# coding=utf-8
# Copyright 2020 The TensorFlow Datasets Authors.
#
# Licensed under the Apache License, Version 2.0 (the "License");
# you may not use this file except in compliance with the License.
# You may obtain a copy of the License at
#
#     http://www.apache.org/licenses/LICENSE-2.0
#
# Unless required by applicable law or agreed to in writing, software
# distributed under the License is distributed on an "AS IS" BASIS,
# WITHOUT WARRANTIES OR CONDITIONS OF ANY KIND, either express or implied.
# See the License for the specific language governing permissions and
# limitations under the License.

# Lint as: python3
r"""Generate the minimal source code for a new dataset.

python -m tensorflow_datasets.scripts.create_new_dataset \
  --dataset dataset_name \
  --type dataset_type

"""

import os

from absl import app
from absl import flags

# gfile cannot be imported directly
# `from tensorflow.io import gfile`
import tensorflow.compat.v2 as tf
gfile = tf.io.gfile
del tf

from tensorflow_datasets.core import naming  # pylint: disable=g-import-not-at-top
from tensorflow_datasets.core.utils import py_utils

FLAGS = flags.FLAGS

_DATASET_TYPE = [
    'audio',
    'image',
    'image_classification',
    'object_detection',
    'question_answering',
    'structured',
    'summarization',
    'text',
    'translate',
    'video',
]

flags.DEFINE_string('tfds_dir', None, 'Root directory of tfds (auto-computed)')
flags.DEFINE_string('dataset', None, 'Dataset name')
flags.DEFINE_enum('type', None, _DATASET_TYPE, 'Dataset type')


_HEADER = """\
\"""{dataset_name} dataset.\"""

from __future__ import absolute_import
from __future__ import division
from __future__ import print_function

"""

_DATASET_DEFAULT_IMPORTS = """\
import tensorflow_datasets.public_api as tfds

"""

_DATASET_TEST_DEFAULTS_IMPORTS = """\
import tensorflow_datasets.public_api as tfds
from tensorflow_datasets.{dataset_type} import {dataset_name}

"""

_CITATION = """\
# {TODO}: BibTeX citation
_CITATION = \"""
\"""\n
"""

_DESCRIPTION = """\
# {TODO}:
_DESCRIPTION = \"""
\"""\n
"""

_DATASET_DEFAULTS = """\

class {dataset_cls}(tfds.core.GeneratorBasedBuilder):
  \"""{TODO}: Short description of my dataset.\"""

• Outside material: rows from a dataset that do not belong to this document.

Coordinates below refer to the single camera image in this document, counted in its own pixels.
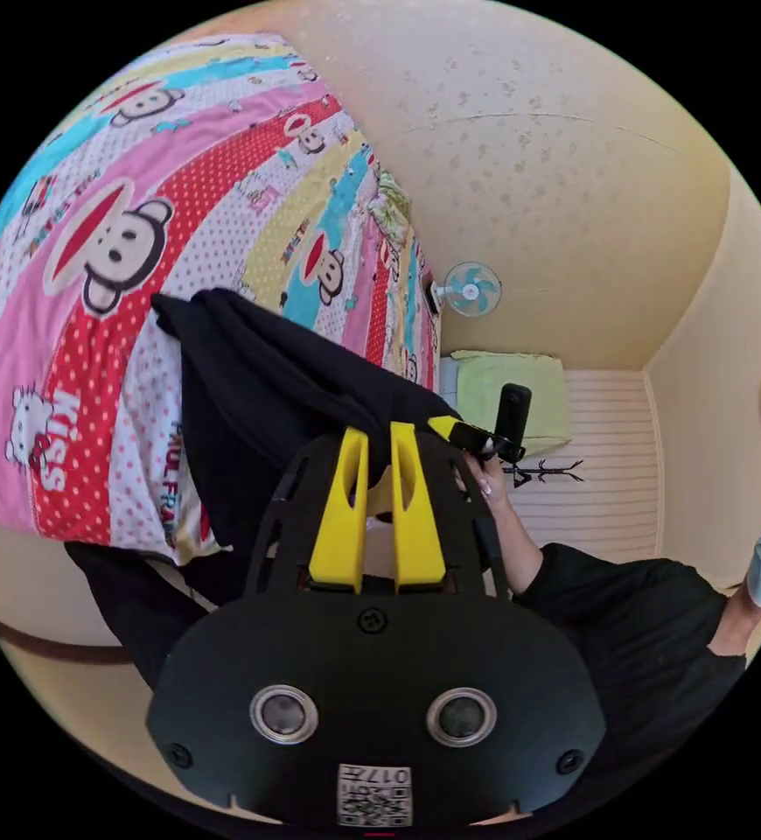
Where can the green floral pillow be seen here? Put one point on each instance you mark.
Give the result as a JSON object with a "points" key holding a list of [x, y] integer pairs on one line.
{"points": [[390, 211]]}

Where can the bed with cartoon printed sheet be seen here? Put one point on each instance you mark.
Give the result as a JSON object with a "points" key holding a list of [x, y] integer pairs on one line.
{"points": [[177, 170]]}

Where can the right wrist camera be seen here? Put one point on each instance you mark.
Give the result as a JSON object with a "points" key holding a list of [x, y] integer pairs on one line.
{"points": [[513, 410]]}

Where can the black coat rack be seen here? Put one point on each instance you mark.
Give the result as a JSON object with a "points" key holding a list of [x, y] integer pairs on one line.
{"points": [[544, 470]]}

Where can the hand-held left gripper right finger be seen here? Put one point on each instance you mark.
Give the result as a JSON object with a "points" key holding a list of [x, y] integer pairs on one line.
{"points": [[420, 531]]}

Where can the person's right forearm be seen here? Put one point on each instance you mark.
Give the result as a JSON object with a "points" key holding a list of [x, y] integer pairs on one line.
{"points": [[519, 552]]}

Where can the person's right hand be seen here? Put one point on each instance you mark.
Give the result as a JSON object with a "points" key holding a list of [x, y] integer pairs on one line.
{"points": [[489, 487]]}

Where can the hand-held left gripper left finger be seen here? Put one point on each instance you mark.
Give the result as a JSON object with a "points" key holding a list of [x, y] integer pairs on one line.
{"points": [[340, 525]]}

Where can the white and blue fan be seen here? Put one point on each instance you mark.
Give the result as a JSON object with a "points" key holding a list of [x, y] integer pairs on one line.
{"points": [[471, 289]]}

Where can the person's body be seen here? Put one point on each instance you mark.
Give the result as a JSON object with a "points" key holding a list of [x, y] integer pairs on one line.
{"points": [[630, 636]]}

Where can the black pants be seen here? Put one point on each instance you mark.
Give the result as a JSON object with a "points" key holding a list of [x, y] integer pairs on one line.
{"points": [[269, 394]]}

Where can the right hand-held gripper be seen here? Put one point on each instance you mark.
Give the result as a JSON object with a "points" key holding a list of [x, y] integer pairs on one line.
{"points": [[479, 438]]}

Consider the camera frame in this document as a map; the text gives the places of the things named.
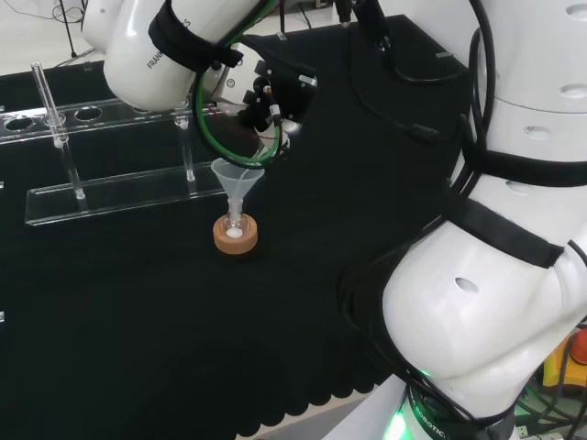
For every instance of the clear acrylic funnel stand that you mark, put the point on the clear acrylic funnel stand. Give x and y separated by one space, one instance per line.
114 190

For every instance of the small round-bottom glass flask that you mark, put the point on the small round-bottom glass flask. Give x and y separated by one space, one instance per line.
235 229

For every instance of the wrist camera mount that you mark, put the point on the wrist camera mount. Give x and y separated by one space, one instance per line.
293 91

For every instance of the black tripod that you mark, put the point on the black tripod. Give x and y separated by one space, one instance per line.
69 27

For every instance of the yellow stop button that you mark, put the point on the yellow stop button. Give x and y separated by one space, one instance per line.
568 357

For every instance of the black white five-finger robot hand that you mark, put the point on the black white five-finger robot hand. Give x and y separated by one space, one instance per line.
289 127

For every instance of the clear plastic funnel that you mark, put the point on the clear plastic funnel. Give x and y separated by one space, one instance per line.
236 181

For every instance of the black bench cloth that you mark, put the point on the black bench cloth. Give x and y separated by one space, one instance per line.
137 321

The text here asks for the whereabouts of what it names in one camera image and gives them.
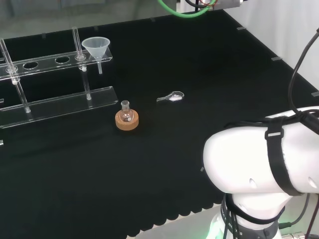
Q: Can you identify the translucent plastic funnel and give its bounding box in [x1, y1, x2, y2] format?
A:
[81, 37, 111, 75]

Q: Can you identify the glass weighing funnel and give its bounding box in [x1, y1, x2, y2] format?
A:
[156, 91, 185, 103]

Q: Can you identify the clear acrylic funnel stand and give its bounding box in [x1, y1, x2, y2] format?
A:
[0, 26, 120, 129]

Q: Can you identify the small glass round-bottom flask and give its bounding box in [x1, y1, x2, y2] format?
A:
[119, 100, 135, 123]

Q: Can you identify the black bench cloth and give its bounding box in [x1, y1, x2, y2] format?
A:
[0, 9, 319, 239]

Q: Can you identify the cork ring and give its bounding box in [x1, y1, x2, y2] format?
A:
[115, 111, 140, 131]

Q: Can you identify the thin black cable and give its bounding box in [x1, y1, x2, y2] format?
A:
[185, 0, 213, 12]

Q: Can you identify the long black cable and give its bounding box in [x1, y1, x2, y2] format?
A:
[288, 26, 319, 118]

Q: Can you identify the black cable with plug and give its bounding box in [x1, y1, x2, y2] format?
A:
[278, 193, 311, 229]

  # {TODO}: Set up version.
  VERSION = tfds.core.Version('0.1.0')

  def _info(self):
    # {TODO}: Specifies the tfds.core.DatasetInfo object
    return tfds.core.DatasetInfo(
        builder=self,
        # This is the description that will appear on the datasets page.
        description=_DESCRIPTION,
        # tfds.features.FeatureConnectors
        features=tfds.features.FeaturesDict({{
            # These are the features of your dataset like images, labels ...
        }}),
        # If there's a common (input, target) tuple from the features,
        # specify them here. They'll be used if as_supervised=True in
        # builder.as_dataset.
        supervised_keys=(),
        # Homepage of the dataset for documentation
        homepage='https://dataset-homepage/',
        citation=_CITATION,
    )

  def _split_generators(self, dl_manager):
    \"""Returns SplitGenerators.\"""
    # {TODO}: Downloads the data and defines the splits
    # dl_manager is a tfds.download.DownloadManager that can be used to
    # download and extract URLs
    return [
        tfds.core.SplitGenerator(
            name=tfds.Split.TRAIN,
            # These kwargs will be passed to _generate_examples
            gen_kwargs={{}},
        ),
    ]

  def _generate_examples(self):
    \"""Yields examples.\"""
    # {TODO}: Yields (key, example) tuples from the dataset
    yield 'key', {{}}\n
"""

_DATASET_TEST_DEFAULTS = """\

class {dataset_cls}Test(tfds.testing.DatasetBuilderTestCase):
  # {TODO}:
  DATASET_CLASS = {dataset_name}.{dataset_cls}
  SPLITS = {{
      "train": 3,  # Number of fake train example
      "test": 1,  # Number of fake test example
  }}

  # If you are calling `download/download_and_extract` with a dict, like:
  #   dl_manager.download({{'some_key': 'http://a.org/out.txt', ...}})
  # then the tests needs to provide the fake output paths relative to the
  # fake data directory
  # DL_EXTRACT_RESULT = {{'some_key': 'output_file1.txt', ...}}


if __name__ == "__main__":
  tfds.testing.test_main()

"""

_CHECKSUM_FILE = """\
# {TODO}: If your dataset downloads files, then the checksums will be
# automatically added here when running the download_and_prepare script
# with --register_checksums.
"""


def create_dataset_file(root_dir, data):
  """Create a new dataset from a template."""
  file_path = os.path.join(root_dir, '{dataset_type}', '{dataset_name}.py')
  context = (
      _HEADER + _DATASET_DEFAULT_IMPORTS + _CITATION + _DESCRIPTION +
      _DATASET_DEFAULTS)

  with gfile.GFile(file_path.format(**data), 'w') as f:
    f.write(context.format(**data))


def add_the_init(root_dir, data):
  """Append the new dataset file to the __init__.py."""
  init_file = os.path.join(root_dir, '{dataset_type}', '__init__.py')
  context = ('from tensorflow_datasets.{dataset_type}.{dataset_name} import '
             '{dataset_cls}  # {TODO} Sort alphabetically\n')
  with gfile.GFile(init_file.format(**data), 'a') as f:
    f.write(context.format(**data))


def create_dataset_test_file(root_dir, data):
  """Create the test file associated with the dataset."""
  file_path = os.path.join(root_dir, '{dataset_type}', '{dataset_name}_test.py')
  context = (_HEADER + _DATASET_TEST_DEFAULTS_IMPORTS + _DATASET_TEST_DEFAULTS)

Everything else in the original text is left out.